However, despite the fact that the site is set to be sold later this week, the Pirate Bay team worked around the clock to serve their users in these final hours.
A mere three hours after it went offline the site reappeared from a different location, but because of technical issues at the new ISP a full comeback took almost a day. The site is back online and the tracker is expected to follow soon.
The Pirate Bay team has always anticipated an unwanted disconnection of the site. After their servers were raided in 2006 several measures were taken to ensure that the site could simply come back online from a new location in a few hours, and this is the first time that this backup plan had been executed.

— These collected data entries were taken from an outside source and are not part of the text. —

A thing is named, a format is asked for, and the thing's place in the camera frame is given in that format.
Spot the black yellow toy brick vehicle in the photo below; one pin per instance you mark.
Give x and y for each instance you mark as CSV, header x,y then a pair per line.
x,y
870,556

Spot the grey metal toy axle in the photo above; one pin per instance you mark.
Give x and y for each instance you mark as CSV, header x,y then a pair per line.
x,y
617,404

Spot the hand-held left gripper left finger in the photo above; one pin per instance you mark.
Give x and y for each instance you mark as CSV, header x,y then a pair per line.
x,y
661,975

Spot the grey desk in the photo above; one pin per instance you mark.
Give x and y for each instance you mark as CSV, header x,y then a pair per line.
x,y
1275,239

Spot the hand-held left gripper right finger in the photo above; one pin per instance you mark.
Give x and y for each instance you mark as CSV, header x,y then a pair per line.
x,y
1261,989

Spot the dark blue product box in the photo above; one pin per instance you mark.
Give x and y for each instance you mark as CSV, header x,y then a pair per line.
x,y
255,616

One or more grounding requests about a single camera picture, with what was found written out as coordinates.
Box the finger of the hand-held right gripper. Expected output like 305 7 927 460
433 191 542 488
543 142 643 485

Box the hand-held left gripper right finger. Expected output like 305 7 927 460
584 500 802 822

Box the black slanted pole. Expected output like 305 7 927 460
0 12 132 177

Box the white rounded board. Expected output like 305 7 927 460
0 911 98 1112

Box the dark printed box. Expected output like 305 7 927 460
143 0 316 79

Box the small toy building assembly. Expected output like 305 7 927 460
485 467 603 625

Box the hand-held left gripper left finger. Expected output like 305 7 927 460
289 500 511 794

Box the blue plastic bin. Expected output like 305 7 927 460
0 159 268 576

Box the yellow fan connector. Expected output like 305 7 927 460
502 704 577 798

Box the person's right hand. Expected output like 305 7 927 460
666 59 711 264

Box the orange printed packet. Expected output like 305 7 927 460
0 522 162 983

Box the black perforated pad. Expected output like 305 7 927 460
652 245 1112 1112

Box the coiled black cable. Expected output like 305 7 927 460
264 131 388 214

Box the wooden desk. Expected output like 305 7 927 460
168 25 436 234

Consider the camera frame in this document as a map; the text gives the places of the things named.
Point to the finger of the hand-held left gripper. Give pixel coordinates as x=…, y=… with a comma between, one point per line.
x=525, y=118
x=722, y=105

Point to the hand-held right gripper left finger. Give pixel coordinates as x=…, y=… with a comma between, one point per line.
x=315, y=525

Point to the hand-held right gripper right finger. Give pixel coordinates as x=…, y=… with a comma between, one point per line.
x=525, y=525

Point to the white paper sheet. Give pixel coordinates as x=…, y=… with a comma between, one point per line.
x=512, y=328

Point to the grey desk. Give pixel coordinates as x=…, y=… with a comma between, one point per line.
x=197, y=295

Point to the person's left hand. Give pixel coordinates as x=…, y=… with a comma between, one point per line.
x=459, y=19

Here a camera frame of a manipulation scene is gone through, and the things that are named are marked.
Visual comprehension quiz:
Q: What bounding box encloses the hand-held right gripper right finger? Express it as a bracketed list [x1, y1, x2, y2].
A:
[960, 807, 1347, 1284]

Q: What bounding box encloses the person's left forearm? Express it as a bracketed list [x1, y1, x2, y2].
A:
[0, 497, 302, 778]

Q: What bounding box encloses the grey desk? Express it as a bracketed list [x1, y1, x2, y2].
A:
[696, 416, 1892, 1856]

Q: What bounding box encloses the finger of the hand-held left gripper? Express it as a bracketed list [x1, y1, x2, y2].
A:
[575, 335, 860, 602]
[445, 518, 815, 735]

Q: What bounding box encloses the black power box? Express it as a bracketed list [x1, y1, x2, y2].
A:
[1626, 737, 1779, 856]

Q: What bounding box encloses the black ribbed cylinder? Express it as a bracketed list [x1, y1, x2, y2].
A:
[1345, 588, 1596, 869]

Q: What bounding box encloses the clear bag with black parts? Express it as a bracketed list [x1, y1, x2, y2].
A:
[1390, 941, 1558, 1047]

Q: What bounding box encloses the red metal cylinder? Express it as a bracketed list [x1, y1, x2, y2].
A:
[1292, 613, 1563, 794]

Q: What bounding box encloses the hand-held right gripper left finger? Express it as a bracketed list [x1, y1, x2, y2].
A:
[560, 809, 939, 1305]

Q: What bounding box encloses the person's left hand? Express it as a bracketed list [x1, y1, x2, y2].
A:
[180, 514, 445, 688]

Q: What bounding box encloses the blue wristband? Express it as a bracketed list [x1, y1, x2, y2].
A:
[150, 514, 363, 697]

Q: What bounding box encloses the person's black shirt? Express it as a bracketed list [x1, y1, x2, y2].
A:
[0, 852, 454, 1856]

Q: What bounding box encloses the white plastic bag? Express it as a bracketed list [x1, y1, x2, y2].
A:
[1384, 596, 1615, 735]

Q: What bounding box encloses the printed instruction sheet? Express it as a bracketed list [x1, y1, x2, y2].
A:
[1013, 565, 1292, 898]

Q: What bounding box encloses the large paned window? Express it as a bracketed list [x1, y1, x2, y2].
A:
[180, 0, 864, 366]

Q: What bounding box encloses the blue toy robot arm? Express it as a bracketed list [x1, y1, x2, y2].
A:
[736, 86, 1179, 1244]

With its reemergence the people behind the site hope to show the authorities and the entertainment industry that the war is not over just yet. Perhaps it’s only the beginning of a battle on a different front. The future will tell.
Pirate Bay’s Peter Sunde has informed TorrentFreak that the site will soon decentralize and stop running a BitTorrent tracker of its own. Instead they will encourage their users to use a yet to be launched third party tracker for their torrents.
To decentralize even further, the torrents that will be listed on the site wont be hosted on The Pirate Bay’s servers anymore. In the near future the site will use a new torrent hosting service that will store the torrents for them. This new hosting service will be open to other torrent sites as well and can be accessed through an API.
In the end The Pirate Bay is making these changes to ensure that the BitTorrent ecosystem stays intact no matter what happens, Peter Sunde told TorrentFreak. By decentralizing the different aspects they hope that BitTorrent users will be less reliant on the uptime of The Pirate Bay’s servers alone. The burden will now be spread among several independently operated services.